A person might feel fine during a walk, only to be bedridden with extreme fatigue the following day. This is fundamentally different from normal exercise fatigue, and pushing through it does not build fitness. Instead, it can trigger prolonged relapses that set recovery back by weeks. Any rehabilitation programme must account for this phenomenon.
Graded Return to Activity Using the Borg Scale
The safest approach to rebuilding activity levels after long COVID is a carefully graded return guided by symptom monitoring. The Borg Rating of Perceived Exertion (RPE) scale, which rates effort from six to twenty, is an essential tool. Patients are typically advised to keep exertion levels at eleven to thirteen on the Borg scale – described as light to somewhat hard.
Activities begin at very low intensity, such as gentle stretching or slow five-minute walks, and are only progressed when there is no symptom flare-up in the twenty-four to forty-eight hours following the session. Your physiotherapist will help you find your individual baseline and design a pacing strategy that respects your body's current limits.
Respiratory Physiotherapy for Breathing Difficulties
Breathlessness is one of the most distressing long COVID symptoms. Respiratory physiotherapy addresses this through several evidence-based techniques. Breathing pattern retraining corrects dysfunctional habits such as mouth breathing, upper chest breathing, and breath-holding that often develop during and after COVID-19 infection. Inspiratory muscle training (IMT) uses a resistance device to strengthen the diaphragm and intercostal muscles, improving breathing efficiency.
Techniques such as pursed-lip breathing, paced breathing, and relaxed tidal breathing are taught so patients can manage breathlessness during daily activities. Many physiotherapy clinics across Malaysia now offer specialised respiratory rehabilitation sessions.
Energy Conservation: Managing Your Daily Battery
A practical strategy taught by physiotherapists is energy conservation – thinking of your daily energy as a limited battery that must be budgeted carefully. This involves planning activities across the day and week, prioritising essential tasks, breaking larger activities into smaller segments with rest periods, and accepting that some tasks may need to be delegated or postponed.
Keeping an activity diary helps identify patterns in what triggers symptom flares and what can be tolerated. Over time, as recovery progresses, the energy budget gradually expands.
Knowing When to Push and When to Rest
Learning to distinguish between normal exertion and the onset of a symptom flare is a skill that develops over time. Key warning signs to stop and rest include a sudden increase in heart rate disproportionate to the activity, new or worsening breathlessness, dizziness, or a feeling of heaviness in the limbs.

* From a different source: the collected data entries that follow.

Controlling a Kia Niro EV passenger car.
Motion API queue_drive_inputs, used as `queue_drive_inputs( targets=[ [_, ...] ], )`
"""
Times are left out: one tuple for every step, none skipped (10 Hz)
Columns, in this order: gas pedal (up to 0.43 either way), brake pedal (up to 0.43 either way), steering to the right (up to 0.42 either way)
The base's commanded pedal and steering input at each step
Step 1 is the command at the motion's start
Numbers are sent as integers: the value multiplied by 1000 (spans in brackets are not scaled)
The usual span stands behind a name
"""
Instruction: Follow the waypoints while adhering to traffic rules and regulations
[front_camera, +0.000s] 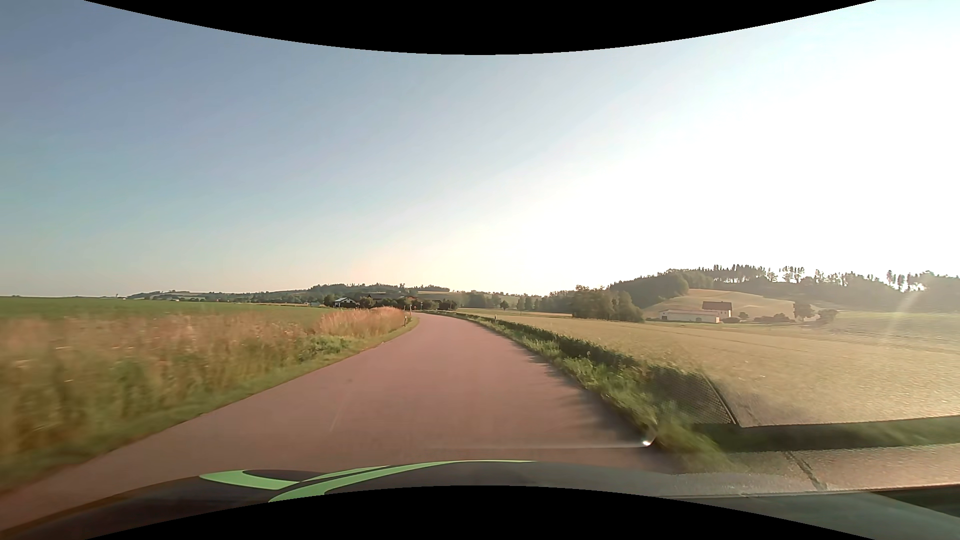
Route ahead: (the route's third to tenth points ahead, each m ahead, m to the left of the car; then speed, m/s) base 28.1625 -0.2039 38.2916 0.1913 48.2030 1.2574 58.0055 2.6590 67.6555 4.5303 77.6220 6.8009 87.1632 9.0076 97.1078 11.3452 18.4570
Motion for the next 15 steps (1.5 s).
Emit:
queue_drive_inputs(
  targets=[
    [87, 0, -12],
    [87, 0, -14],
    [98, 0, -14],
    [98, 0, -15],
    [98, 0, -15],
    [98, 0, -15],
    [98, 0, -15],
    [98, 0, -15],
    [98, 0, -15],
    [98, 0, -17],
    [98, 0, -17],
    [98, 0, -17],
    [110, 0, -17],
    [110, 0, -17],
    [110, 0, -17]
  ],
)
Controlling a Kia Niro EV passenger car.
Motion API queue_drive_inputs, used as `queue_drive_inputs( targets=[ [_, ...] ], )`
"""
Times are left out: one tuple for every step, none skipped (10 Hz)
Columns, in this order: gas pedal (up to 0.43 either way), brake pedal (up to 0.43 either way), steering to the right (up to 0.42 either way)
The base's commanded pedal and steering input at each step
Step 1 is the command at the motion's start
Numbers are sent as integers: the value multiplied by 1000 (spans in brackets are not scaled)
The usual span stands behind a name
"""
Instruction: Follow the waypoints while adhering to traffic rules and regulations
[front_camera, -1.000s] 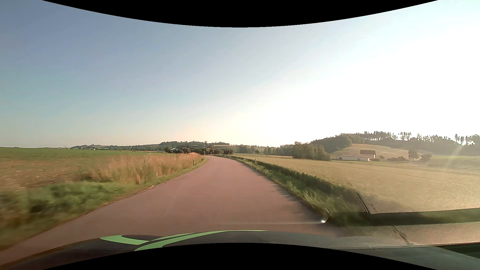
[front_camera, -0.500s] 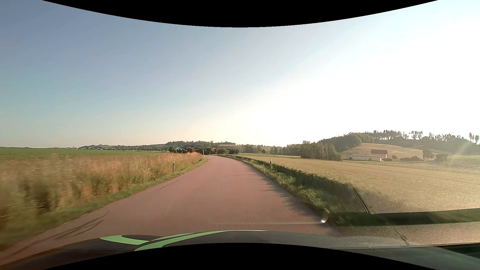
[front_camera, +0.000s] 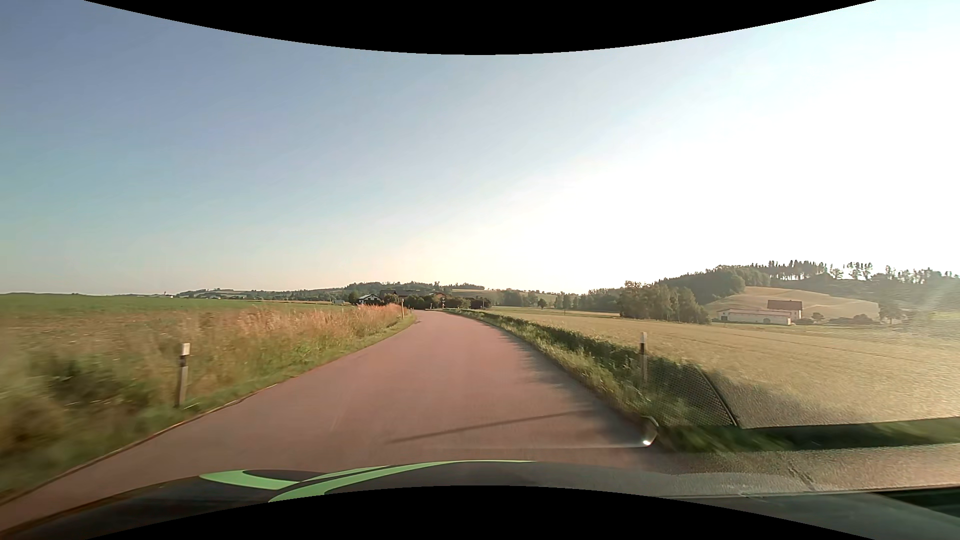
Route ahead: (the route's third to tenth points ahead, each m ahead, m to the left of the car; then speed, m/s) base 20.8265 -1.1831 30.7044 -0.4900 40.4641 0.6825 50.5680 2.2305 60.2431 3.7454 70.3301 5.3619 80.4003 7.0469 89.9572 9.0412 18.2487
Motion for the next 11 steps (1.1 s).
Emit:
queue_drive_inputs(
  targets=[
    [118, 0, -17],
    [118, 0, -17],
    [118, 0, -17],
    [118, 0, -17],
    [118, 0, -17],
    [118, 0, -17],
    [118, 0, -18],
    [118, 0, -18],
    [118, 0, -18],
    [118, 0, -19],
    [118, 0, -19]
  ],
)
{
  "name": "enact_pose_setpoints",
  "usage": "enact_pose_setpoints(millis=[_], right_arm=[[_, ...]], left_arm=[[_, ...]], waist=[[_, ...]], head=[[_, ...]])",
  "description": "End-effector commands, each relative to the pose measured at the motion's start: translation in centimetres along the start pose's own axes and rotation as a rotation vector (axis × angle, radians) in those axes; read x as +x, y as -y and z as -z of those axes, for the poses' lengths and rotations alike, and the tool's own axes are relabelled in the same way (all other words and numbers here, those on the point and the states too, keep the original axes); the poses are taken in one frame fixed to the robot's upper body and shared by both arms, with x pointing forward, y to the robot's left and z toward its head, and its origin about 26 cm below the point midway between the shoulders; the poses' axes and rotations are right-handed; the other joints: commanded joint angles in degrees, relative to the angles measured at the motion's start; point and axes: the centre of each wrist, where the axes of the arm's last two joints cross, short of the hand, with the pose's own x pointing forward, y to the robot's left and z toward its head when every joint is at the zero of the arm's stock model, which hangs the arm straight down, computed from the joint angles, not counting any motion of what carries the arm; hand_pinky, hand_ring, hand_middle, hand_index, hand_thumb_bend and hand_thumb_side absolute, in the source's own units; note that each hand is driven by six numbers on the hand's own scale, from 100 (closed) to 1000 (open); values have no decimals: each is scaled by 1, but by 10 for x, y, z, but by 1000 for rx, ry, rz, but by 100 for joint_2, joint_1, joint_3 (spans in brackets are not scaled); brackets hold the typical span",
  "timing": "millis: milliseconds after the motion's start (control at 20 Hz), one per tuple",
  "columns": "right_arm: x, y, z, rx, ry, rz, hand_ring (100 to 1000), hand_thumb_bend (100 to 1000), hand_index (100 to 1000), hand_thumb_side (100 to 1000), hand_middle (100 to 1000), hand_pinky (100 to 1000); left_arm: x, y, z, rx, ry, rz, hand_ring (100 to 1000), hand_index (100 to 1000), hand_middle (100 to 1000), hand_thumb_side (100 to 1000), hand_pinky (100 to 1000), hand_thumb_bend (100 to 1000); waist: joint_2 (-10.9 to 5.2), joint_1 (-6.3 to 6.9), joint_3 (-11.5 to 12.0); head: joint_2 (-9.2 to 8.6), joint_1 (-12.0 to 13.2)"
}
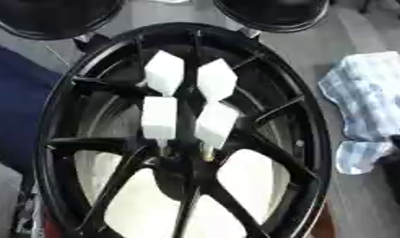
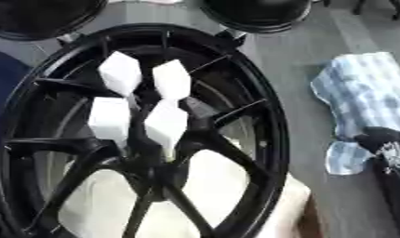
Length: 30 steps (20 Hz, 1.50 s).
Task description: Pull the pin out of the wheel hub.
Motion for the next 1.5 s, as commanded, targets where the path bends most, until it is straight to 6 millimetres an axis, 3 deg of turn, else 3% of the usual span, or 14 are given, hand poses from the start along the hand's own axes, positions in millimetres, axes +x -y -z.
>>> enact_pose_setpoints(millis=[50,600,850,1150,1500], right_arm=[[6,1,1,7,19,-16,699,100,566,425,659,853],[7,3,2,12,34,-19,701,100,567,419,660,853],[17,9,11,73,120,-59,713,114,580,386,673,855],[50,29,34,317,362,-262,749,148,615,322,714,852],[119,51,73,725,611,-765,786,225,693,361,740,829]], left_arm=[[6,2,4,-20,32,3,635,754,630,765,839,100],[5,4,5,-17,22,-7,636,753,631,769,839,100],[5,5,5,-24,22,-13,637,753,632,768,839,100],[5,4,4,-34,19,-11,638,753,632,767,839,100],[5,2,1,-40,14,6,638,753,633,766,839,100]], waist=[[-98,2,11],[-97,-26,18],[-109,-30,20],[-135,-39,31],[-194,-105,-26]], head=[[-65,29],[-84,19],[-88,0],[-58,-31],[28,4]])
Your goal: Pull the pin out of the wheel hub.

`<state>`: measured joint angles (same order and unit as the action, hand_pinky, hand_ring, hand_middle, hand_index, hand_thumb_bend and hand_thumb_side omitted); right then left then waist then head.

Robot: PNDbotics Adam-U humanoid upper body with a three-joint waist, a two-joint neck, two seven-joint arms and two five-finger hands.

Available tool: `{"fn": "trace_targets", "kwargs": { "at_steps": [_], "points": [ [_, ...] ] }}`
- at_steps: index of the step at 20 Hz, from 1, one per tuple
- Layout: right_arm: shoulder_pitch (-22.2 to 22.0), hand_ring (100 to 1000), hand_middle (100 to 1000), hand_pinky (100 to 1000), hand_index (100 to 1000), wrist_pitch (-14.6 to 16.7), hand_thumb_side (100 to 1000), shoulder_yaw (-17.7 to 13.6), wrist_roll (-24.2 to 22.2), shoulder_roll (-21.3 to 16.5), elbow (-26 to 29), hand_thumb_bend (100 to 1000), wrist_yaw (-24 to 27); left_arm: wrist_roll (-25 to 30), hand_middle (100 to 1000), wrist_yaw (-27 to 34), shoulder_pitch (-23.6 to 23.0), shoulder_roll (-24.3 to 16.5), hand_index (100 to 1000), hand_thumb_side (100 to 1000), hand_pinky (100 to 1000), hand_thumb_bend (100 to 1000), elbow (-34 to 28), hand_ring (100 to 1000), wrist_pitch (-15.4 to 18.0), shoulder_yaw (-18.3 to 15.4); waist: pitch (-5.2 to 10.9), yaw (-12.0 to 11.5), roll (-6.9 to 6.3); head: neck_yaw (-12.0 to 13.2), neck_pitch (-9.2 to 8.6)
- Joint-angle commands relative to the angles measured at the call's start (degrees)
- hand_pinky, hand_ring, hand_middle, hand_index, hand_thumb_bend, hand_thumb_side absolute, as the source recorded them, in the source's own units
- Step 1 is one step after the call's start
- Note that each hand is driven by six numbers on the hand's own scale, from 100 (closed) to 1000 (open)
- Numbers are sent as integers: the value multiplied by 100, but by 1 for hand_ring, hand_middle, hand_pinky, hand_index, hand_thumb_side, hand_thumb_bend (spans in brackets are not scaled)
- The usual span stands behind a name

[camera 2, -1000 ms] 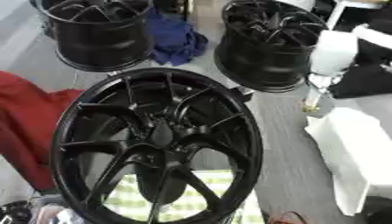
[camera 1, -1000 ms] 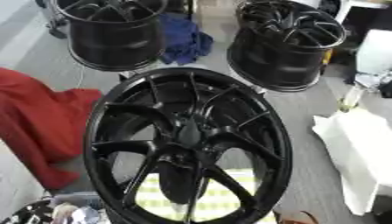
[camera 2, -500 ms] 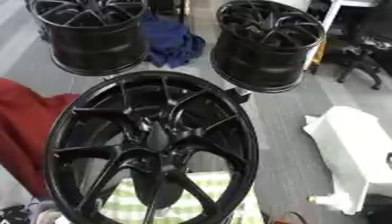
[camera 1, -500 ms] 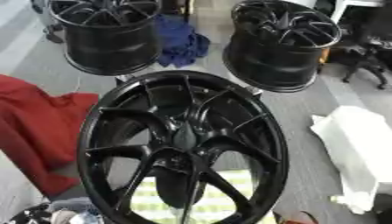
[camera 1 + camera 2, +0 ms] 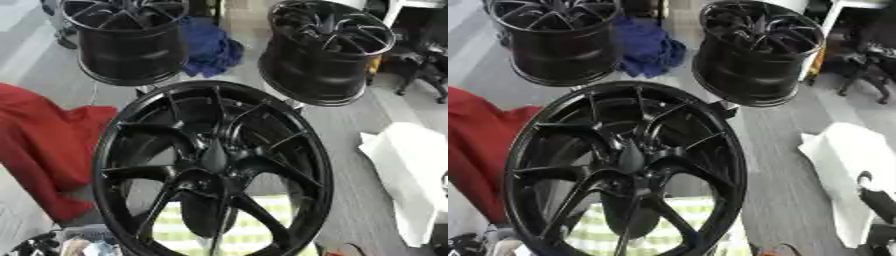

If symptoms worsen within twenty-four to forty-eight hours of an activity, the intensity or duration was too high and should be reduced. Conversely, if you consistently tolerate an activity level for a full week without flare-ups, a small increase may be appropriate.
A Multidisciplinary Approach to Full Recovery
Long COVID affects multiple body systems, and the most effective recovery plans involve a team approach. In addition to physiotherapy, patients may benefit from occupational therapy for fatigue management, psychology or counselling for the emotional toll of prolonged illness, speech therapy for breathing coordination, and medical review to rule out cardiac or pulmonary complications. In Malaysia, integrated post-COVID clinics are available in major hospitals, and your physiotherapist can coordinate referrals to ensure all aspects of your recovery are addressed.
Struggling with Post-COVID Rehabilitation? A physiotherapist can assess your condition and create a personalised recovery plan. Chat with a physiotherapist near you
Disclaimer: This article is for educational purposes only and does not constitute medical advice. Always consult a licensed physiotherapist or healthcare professional for diagnosis and treatment. In case of emergency, contact your nearest hospital or dial 999. Read our editorial policy.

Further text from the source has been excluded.